Susan says it was intimidating to be out in the jungle by herself in the dark listening to a cacophony of sounds. But she got used to it and was amazed at all the wildlife she saw in addition to the howler monkeys. 

“It was definitely a little scary, but it also quickly started to feel like home. And I got to see so many animals including spider and capuchin monkeys, as well as snakes, poison dart frogs, and sloths.”

The program was conducted through the Maderas Rainforest Conservancy in Costa Rica and Susan used her CNM Distinguished Faculty Award funding to pay for the trip. She’s already thinking about a return and wants to bring CNM students with her so they can experience the jungle and conduct their own research. Before COVID, Maderas offered student scholarships and she’s hoping those will soon return.

Susan’s findings will be presented at the American Society for Primatology conference next year. And while the research was empirical to start, it has much broader applications with regard to conservation.

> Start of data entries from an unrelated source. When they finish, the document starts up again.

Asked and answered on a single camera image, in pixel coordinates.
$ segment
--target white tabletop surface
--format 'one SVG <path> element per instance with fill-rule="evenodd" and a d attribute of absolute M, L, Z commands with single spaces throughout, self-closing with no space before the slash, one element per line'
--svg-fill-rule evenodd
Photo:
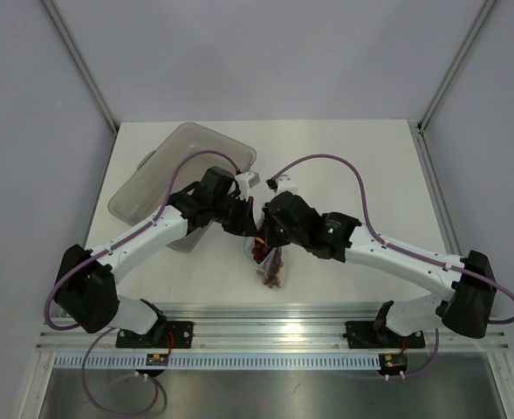
<path fill-rule="evenodd" d="M 94 214 L 88 246 L 128 229 L 107 210 L 109 199 L 181 122 L 123 123 Z M 257 151 L 252 169 L 265 180 L 304 155 L 328 153 L 352 162 L 363 176 L 375 228 L 432 251 L 444 245 L 428 189 L 404 120 L 255 120 L 199 122 Z M 363 220 L 352 172 L 336 161 L 308 161 L 290 170 L 298 193 L 319 212 Z M 272 197 L 262 182 L 255 207 Z M 190 253 L 157 251 L 132 270 L 118 292 L 155 303 L 283 304 L 406 300 L 427 292 L 364 266 L 316 259 L 297 246 L 285 249 L 283 286 L 262 285 L 242 253 L 243 239 L 213 224 Z"/>

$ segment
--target bag of red fruit
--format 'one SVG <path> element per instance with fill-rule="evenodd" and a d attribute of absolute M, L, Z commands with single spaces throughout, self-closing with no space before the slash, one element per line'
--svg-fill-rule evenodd
<path fill-rule="evenodd" d="M 262 221 L 257 223 L 257 228 L 261 224 Z M 280 275 L 285 253 L 282 247 L 271 248 L 260 238 L 246 237 L 243 242 L 243 253 L 255 265 L 264 285 L 269 288 L 280 288 L 284 276 Z"/>

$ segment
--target white table
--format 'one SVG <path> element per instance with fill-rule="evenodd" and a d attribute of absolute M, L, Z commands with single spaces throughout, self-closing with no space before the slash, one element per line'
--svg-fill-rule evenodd
<path fill-rule="evenodd" d="M 181 122 L 123 123 L 87 241 L 104 243 L 128 226 L 107 211 L 109 199 Z M 415 145 L 404 120 L 259 120 L 200 124 L 257 151 L 253 170 L 265 180 L 286 164 L 313 153 L 339 155 L 361 172 L 375 228 L 432 251 L 444 251 Z M 335 161 L 308 161 L 290 170 L 298 193 L 319 212 L 338 211 L 363 220 L 352 172 Z M 264 182 L 255 207 L 271 192 Z M 328 305 L 405 300 L 427 292 L 381 271 L 319 260 L 296 246 L 286 250 L 281 289 L 262 285 L 242 253 L 243 239 L 213 224 L 190 253 L 157 251 L 121 282 L 119 294 L 155 303 Z"/>

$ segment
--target gray wall
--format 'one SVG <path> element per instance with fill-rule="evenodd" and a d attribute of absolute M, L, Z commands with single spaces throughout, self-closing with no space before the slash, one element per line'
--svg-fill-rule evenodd
<path fill-rule="evenodd" d="M 514 291 L 514 0 L 497 6 L 428 139 L 465 248 L 487 252 Z"/>
<path fill-rule="evenodd" d="M 482 0 L 56 0 L 118 120 L 419 120 Z"/>
<path fill-rule="evenodd" d="M 0 0 L 0 418 L 13 414 L 62 252 L 112 143 L 34 0 Z"/>

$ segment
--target metal floor
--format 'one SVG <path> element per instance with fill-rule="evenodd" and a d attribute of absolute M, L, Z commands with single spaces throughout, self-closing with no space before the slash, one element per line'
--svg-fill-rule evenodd
<path fill-rule="evenodd" d="M 426 355 L 410 357 L 415 369 Z M 110 409 L 135 411 L 153 397 L 153 387 L 133 379 L 103 391 L 124 374 L 90 370 L 88 383 Z M 166 371 L 167 392 L 146 418 L 505 418 L 489 363 L 482 354 L 441 354 L 424 375 L 405 381 L 363 380 L 374 372 Z M 78 369 L 53 370 L 40 418 L 109 418 L 86 401 Z"/>

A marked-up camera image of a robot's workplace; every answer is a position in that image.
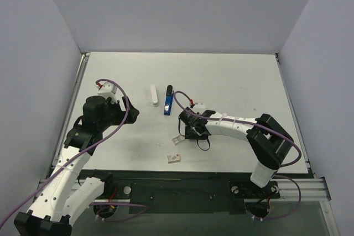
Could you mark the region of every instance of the blue and black object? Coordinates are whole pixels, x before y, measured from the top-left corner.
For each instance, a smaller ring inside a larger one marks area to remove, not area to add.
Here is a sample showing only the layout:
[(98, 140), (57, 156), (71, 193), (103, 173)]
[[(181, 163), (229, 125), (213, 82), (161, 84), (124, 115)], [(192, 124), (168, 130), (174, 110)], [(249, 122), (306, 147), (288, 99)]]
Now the blue and black object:
[(173, 87), (172, 85), (168, 85), (166, 90), (164, 116), (170, 115), (172, 109), (172, 101), (173, 101)]

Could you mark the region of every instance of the white board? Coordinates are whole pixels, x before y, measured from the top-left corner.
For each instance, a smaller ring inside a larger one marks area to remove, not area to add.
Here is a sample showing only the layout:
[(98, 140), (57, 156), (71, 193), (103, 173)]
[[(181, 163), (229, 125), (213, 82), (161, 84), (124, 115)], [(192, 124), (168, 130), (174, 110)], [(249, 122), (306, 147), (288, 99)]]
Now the white board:
[[(69, 128), (82, 115), (85, 99), (97, 94), (99, 78), (116, 81), (140, 111), (134, 124), (100, 144), (84, 169), (138, 171), (252, 172), (257, 158), (241, 140), (211, 136), (211, 149), (202, 151), (195, 141), (175, 146), (178, 114), (174, 102), (171, 115), (164, 116), (167, 85), (187, 93), (207, 109), (229, 116), (259, 117), (271, 114), (300, 146), (285, 89), (274, 55), (91, 53), (77, 95)], [(153, 107), (150, 85), (156, 85), (159, 106)], [(179, 97), (187, 106), (187, 100)], [(108, 129), (104, 136), (113, 131)], [(180, 154), (181, 161), (168, 164), (167, 156)], [(285, 162), (297, 156), (291, 149)], [(307, 173), (302, 158), (279, 172)]]

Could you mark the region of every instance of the white wall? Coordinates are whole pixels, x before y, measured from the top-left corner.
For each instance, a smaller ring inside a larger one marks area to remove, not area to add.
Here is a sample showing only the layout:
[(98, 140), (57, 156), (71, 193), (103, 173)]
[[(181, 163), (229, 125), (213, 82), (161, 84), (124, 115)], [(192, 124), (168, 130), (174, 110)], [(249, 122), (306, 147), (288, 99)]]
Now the white wall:
[(354, 0), (309, 0), (280, 67), (341, 235), (354, 231)]
[(80, 57), (53, 0), (0, 0), (0, 219), (49, 168)]
[(280, 51), (308, 0), (54, 0), (81, 51)]

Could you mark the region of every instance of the black strap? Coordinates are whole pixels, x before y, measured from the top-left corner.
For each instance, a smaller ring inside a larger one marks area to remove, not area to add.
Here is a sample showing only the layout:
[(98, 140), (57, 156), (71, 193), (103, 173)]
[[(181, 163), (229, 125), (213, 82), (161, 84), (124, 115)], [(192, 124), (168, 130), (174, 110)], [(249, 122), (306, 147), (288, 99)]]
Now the black strap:
[(202, 149), (202, 148), (200, 147), (200, 145), (199, 145), (199, 139), (197, 139), (197, 145), (198, 145), (198, 147), (199, 147), (202, 151), (208, 151), (208, 150), (210, 149), (210, 141), (209, 141), (209, 138), (208, 138), (208, 137), (206, 138), (206, 141), (208, 142), (209, 147), (208, 147), (207, 149)]
[(178, 118), (178, 133), (182, 136), (185, 137), (184, 135), (181, 134), (181, 119)]

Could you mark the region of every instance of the purple hose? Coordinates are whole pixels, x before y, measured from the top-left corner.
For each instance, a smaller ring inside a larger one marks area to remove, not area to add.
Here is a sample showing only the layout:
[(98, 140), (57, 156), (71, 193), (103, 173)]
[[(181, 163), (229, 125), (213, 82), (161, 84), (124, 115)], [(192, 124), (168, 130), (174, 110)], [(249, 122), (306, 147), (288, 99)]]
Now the purple hose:
[(300, 186), (298, 185), (297, 182), (295, 182), (293, 179), (291, 179), (291, 178), (289, 178), (287, 176), (283, 176), (283, 175), (274, 175), (274, 177), (275, 178), (280, 178), (280, 179), (288, 179), (289, 181), (293, 182), (296, 185), (296, 187), (298, 188), (299, 200), (296, 203), (295, 207), (292, 210), (290, 210), (288, 213), (285, 213), (283, 215), (279, 215), (279, 216), (276, 216), (276, 217), (269, 217), (269, 218), (265, 217), (265, 218), (262, 218), (263, 221), (273, 221), (275, 219), (285, 218), (285, 217), (293, 214), (299, 208), (300, 203), (301, 203), (301, 190), (300, 190)]
[[(175, 92), (174, 92), (174, 96), (173, 96), (175, 102), (177, 103), (177, 105), (178, 105), (179, 107), (181, 107), (185, 112), (189, 113), (191, 116), (198, 117), (198, 118), (204, 119), (204, 120), (213, 120), (213, 121), (219, 121), (219, 120), (220, 120), (219, 118), (204, 117), (204, 116), (200, 116), (200, 115), (198, 115), (198, 114), (196, 114), (196, 113), (193, 113), (193, 112), (191, 112), (191, 111), (188, 111), (188, 110), (187, 110), (186, 108), (184, 108), (183, 105), (180, 104), (179, 101), (177, 100), (176, 94), (178, 94), (178, 93), (184, 95), (189, 101), (191, 101), (191, 98), (190, 98), (186, 93), (184, 93), (183, 91), (175, 91)], [(228, 122), (234, 122), (234, 120), (229, 119), (229, 118), (223, 118), (222, 120), (223, 120), (223, 121), (228, 121)], [(274, 130), (272, 130), (272, 129), (268, 128), (268, 127), (265, 127), (265, 126), (263, 126), (263, 125), (261, 125), (261, 124), (252, 123), (252, 122), (249, 122), (249, 121), (235, 120), (235, 123), (253, 125), (253, 126), (255, 126), (255, 127), (264, 129), (264, 130), (266, 130), (266, 131), (272, 133), (273, 135), (276, 135), (276, 136), (278, 136), (278, 137), (284, 139), (285, 141), (289, 142), (289, 143), (297, 150), (297, 152), (298, 152), (298, 157), (297, 157), (295, 160), (293, 160), (293, 161), (291, 161), (291, 162), (289, 162), (289, 163), (285, 163), (285, 164), (281, 165), (280, 167), (290, 166), (290, 165), (292, 165), (292, 164), (297, 163), (297, 162), (301, 159), (301, 150), (300, 150), (300, 148), (299, 148), (291, 139), (287, 138), (285, 135), (282, 135), (282, 134), (278, 133), (277, 131), (274, 131)]]
[[(88, 148), (84, 149), (83, 151), (81, 151), (80, 153), (76, 154), (74, 157), (72, 157), (68, 162), (66, 162), (64, 164), (63, 167), (67, 167), (69, 164), (71, 164), (74, 160), (76, 160), (79, 156), (81, 156), (82, 154), (88, 152), (89, 150), (97, 147), (98, 145), (100, 145), (102, 142), (106, 141), (108, 138), (110, 138), (111, 136), (113, 136), (114, 134), (117, 133), (118, 130), (120, 130), (120, 128), (122, 127), (122, 125), (124, 125), (125, 121), (127, 120), (128, 117), (128, 112), (129, 112), (129, 102), (128, 102), (128, 98), (127, 95), (125, 93), (125, 91), (122, 89), (122, 87), (118, 84), (116, 84), (114, 81), (112, 80), (108, 80), (105, 78), (102, 78), (100, 80), (96, 81), (96, 84), (98, 84), (100, 81), (107, 81), (115, 86), (117, 86), (117, 88), (119, 88), (119, 90), (122, 92), (122, 94), (125, 96), (125, 100), (126, 100), (126, 113), (123, 117), (122, 122), (119, 124), (119, 126), (108, 136), (106, 136), (105, 138), (101, 139), (100, 141), (98, 141), (97, 143), (95, 143), (94, 145), (89, 146)], [(28, 201), (30, 201), (33, 197), (35, 197), (35, 195), (37, 193), (39, 193), (43, 188), (45, 188), (54, 178), (56, 178), (59, 173), (61, 173), (63, 171), (63, 167), (59, 168), (55, 173), (53, 173), (45, 182), (44, 184), (42, 184), (36, 191), (34, 191), (33, 193), (31, 193), (25, 200), (23, 200), (18, 206), (16, 206), (5, 218), (3, 221), (1, 221), (0, 223), (0, 230), (2, 229), (2, 227), (4, 226), (4, 224), (6, 223), (6, 221), (13, 215), (15, 214), (16, 211), (18, 211), (24, 204), (26, 204)]]
[(140, 216), (141, 214), (145, 213), (149, 207), (144, 205), (144, 204), (130, 204), (130, 203), (115, 203), (115, 202), (94, 202), (91, 203), (90, 206), (127, 206), (127, 207), (143, 207), (145, 209), (141, 210), (140, 212), (126, 217), (126, 218), (121, 218), (121, 219), (104, 219), (104, 221), (108, 221), (108, 222), (119, 222), (119, 221), (128, 221), (130, 219), (136, 218), (138, 216)]

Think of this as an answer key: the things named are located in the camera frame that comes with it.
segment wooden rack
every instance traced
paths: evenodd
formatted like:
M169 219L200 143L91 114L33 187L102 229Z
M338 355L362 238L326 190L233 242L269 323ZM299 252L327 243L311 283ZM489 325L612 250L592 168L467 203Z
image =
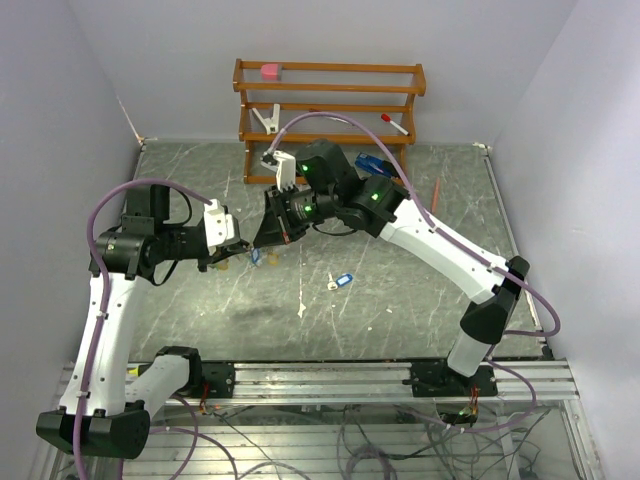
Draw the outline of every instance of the wooden rack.
M287 70L316 71L316 72L357 72L357 73L377 73L377 74L410 74L410 85L356 85L356 84L334 84L334 83L288 83L283 81L271 82L246 82L245 70L260 70L267 63L279 63L282 66L283 76ZM348 64L348 63L304 63L304 62L247 62L241 59L236 60L233 72L233 89L240 92L240 125L238 127L238 137L245 142L245 183L275 183L275 177L252 175L251 163L257 143L271 143L275 134L253 131L251 127L251 109L268 109L272 103L252 102L248 92L258 90L278 90L278 91L298 91L298 92L349 92L349 93L386 93L386 94L406 94L404 105L371 105L371 104L342 104L342 103L280 103L281 111L294 110L306 113L310 110L345 112L345 113L370 113L380 117L382 113L402 114L400 124L409 135L380 135L380 139L389 147L394 147L398 152L398 160L403 169L406 170L406 146L415 143L416 129L413 123L413 102L415 96L423 96L426 91L426 80L421 64L416 65L369 65L369 64ZM318 138L326 138L332 142L342 145L372 145L373 140L365 134L356 133L295 133L287 132L283 137L283 142L287 143L308 143ZM304 179L298 178L298 183L304 183Z

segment floor
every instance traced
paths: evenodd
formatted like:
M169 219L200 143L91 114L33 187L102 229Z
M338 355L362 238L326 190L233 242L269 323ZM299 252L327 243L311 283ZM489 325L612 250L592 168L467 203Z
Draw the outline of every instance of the floor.
M295 153L295 148L288 151ZM345 150L351 160L358 151ZM425 205L440 178L440 220L485 249L506 258L513 255L479 148L414 146L407 159L409 178ZM238 218L242 237L251 241L262 219L266 186L243 183L243 161L239 143L153 142L146 145L136 175L171 179L218 198ZM185 218L186 206L174 193L171 208L172 221ZM194 205L192 223L201 212ZM237 257L225 271L201 274L195 262L179 264L169 282L145 299L131 360L151 360L165 345L197 347L208 360L446 356L458 334L468 305L464 294L399 247L365 233L336 238L311 231L275 253L275 266L263 262L256 267L248 257ZM329 291L329 275L343 273L351 273L353 282ZM156 276L162 274L159 269ZM516 307L510 327L534 328L526 298ZM536 339L510 337L496 353L540 352Z

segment white marker
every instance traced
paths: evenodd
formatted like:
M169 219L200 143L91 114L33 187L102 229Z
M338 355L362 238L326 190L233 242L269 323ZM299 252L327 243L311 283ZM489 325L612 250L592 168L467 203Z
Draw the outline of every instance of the white marker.
M400 133L402 133L403 135L409 135L409 132L407 132L404 128L402 128L396 122L391 120L391 117L389 115L387 115L386 113L383 113L382 115L380 115L380 118L382 118L385 122L390 123L391 125L393 125L393 127L396 130L398 130Z

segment gray wall
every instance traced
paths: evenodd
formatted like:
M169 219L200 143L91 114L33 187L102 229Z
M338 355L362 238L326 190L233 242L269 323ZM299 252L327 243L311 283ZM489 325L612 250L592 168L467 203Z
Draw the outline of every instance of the gray wall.
M640 3L580 0L494 164L608 478L638 478Z
M138 150L65 0L0 6L0 465L26 478L86 319L84 226ZM102 216L114 220L118 205Z
M241 57L421 62L419 141L492 142L575 0L70 3L143 136L237 139Z

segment gray table surface
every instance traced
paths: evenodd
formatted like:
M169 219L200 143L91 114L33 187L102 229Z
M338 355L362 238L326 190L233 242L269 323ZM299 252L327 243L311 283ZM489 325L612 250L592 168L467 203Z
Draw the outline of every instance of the gray table surface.
M360 150L345 149L351 160ZM289 151L295 153L295 147ZM440 177L440 220L481 247L512 256L479 148L413 146L407 159L409 178L425 205L431 204ZM171 179L218 198L238 218L242 237L251 241L262 219L266 186L245 185L243 163L243 144L152 142L136 175ZM171 195L172 221L178 221L186 217L186 206ZM191 223L201 216L202 206L194 202ZM345 227L336 222L326 228ZM194 261L181 262L169 282L143 301L131 360L148 361L165 345L196 347L207 360L390 359L449 352L468 300L449 279L401 248L362 232L329 237L309 231L275 253L276 266L256 267L242 256L231 259L226 271L204 274ZM165 271L159 268L156 276ZM329 291L329 274L343 273L351 273L353 282ZM510 327L534 328L524 297ZM496 353L540 351L536 339L508 337Z

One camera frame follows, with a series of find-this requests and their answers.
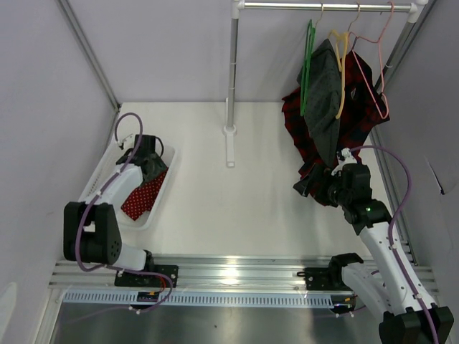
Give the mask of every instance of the white basket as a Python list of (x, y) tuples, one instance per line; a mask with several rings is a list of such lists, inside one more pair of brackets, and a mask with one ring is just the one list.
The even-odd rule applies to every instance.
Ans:
[[(107, 150), (105, 151), (103, 157), (100, 159), (98, 166), (95, 168), (89, 182), (86, 184), (85, 190), (80, 196), (80, 200), (84, 200), (93, 192), (97, 191), (104, 181), (110, 177), (110, 174), (113, 172), (115, 167), (116, 161), (124, 154), (126, 149), (133, 147), (133, 137), (130, 140), (127, 140), (124, 145), (124, 150), (121, 150), (116, 142), (112, 141), (112, 143), (108, 146)], [(157, 153), (159, 154), (161, 147), (158, 144), (156, 147)], [(132, 220), (129, 216), (124, 214), (124, 212), (120, 209), (116, 214), (116, 219), (118, 220), (118, 227), (122, 231), (143, 231), (150, 227), (151, 222), (153, 220), (154, 214), (158, 208), (159, 202), (166, 190), (167, 183), (169, 181), (169, 177), (172, 174), (176, 163), (176, 150), (172, 148), (170, 145), (164, 145), (164, 154), (161, 157), (164, 163), (169, 167), (166, 177), (164, 178), (164, 182), (161, 185), (161, 189), (159, 190), (158, 196), (156, 197), (155, 203), (151, 211), (146, 211), (143, 213), (137, 220)]]

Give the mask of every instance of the white rack foot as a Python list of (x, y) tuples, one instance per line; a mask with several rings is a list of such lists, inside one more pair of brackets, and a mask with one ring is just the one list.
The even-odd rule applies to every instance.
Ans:
[[(228, 116), (228, 98), (225, 102), (226, 115)], [(226, 140), (227, 146), (227, 167), (236, 166), (236, 154), (235, 154), (235, 136), (237, 134), (236, 125), (233, 124), (232, 128), (227, 126), (223, 127), (223, 133)]]

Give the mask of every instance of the dark gray garment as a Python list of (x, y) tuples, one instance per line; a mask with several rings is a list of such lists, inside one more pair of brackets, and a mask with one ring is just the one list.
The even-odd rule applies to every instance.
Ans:
[[(328, 39), (311, 56), (308, 99), (304, 119), (323, 162), (333, 167), (340, 120), (341, 76), (336, 55)], [(297, 78), (301, 83), (301, 72)]]

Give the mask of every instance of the clothes rack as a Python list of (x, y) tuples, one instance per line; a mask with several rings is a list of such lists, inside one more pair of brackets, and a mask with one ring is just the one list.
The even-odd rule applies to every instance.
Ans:
[[(406, 49), (404, 41), (409, 36), (414, 24), (419, 18), (428, 0), (417, 0), (410, 4), (394, 5), (394, 12), (408, 13), (407, 23), (395, 44), (387, 64), (390, 64), (394, 57), (400, 56), (402, 49)], [(237, 129), (235, 125), (235, 92), (236, 92), (236, 64), (237, 64), (237, 38), (239, 28), (240, 11), (243, 9), (284, 9), (302, 11), (365, 11), (365, 12), (391, 12), (391, 4), (366, 5), (366, 4), (294, 4), (281, 2), (246, 2), (245, 0), (232, 1), (231, 13), (231, 40), (229, 51), (229, 87), (226, 101), (227, 122), (223, 127), (226, 138), (227, 167), (235, 167), (235, 136)]]

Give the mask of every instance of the perforated metal strip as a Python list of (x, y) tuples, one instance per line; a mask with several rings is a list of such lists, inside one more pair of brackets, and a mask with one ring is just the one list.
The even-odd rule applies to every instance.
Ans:
[[(138, 302), (137, 292), (112, 290), (71, 290), (64, 302), (148, 305)], [(215, 306), (215, 307), (281, 307), (281, 308), (332, 308), (330, 295), (282, 295), (226, 292), (173, 292), (165, 305)]]

She says the La Suerte jungle shrunk dramatically because of the expansion of monocrops like palm and pineapple. As a result, the howler monkeys have a significantly smaller habitat and increasing population density. Her research and the research of others will contribute to a larger project that monitors the monkey’s overall community health as they continue to be squeezed.

“It was a thrill to study monkeys in the wild and to be a part of the conservation effort at La Suerte so that future generations can study and enjoy the rainforest,” Susan says.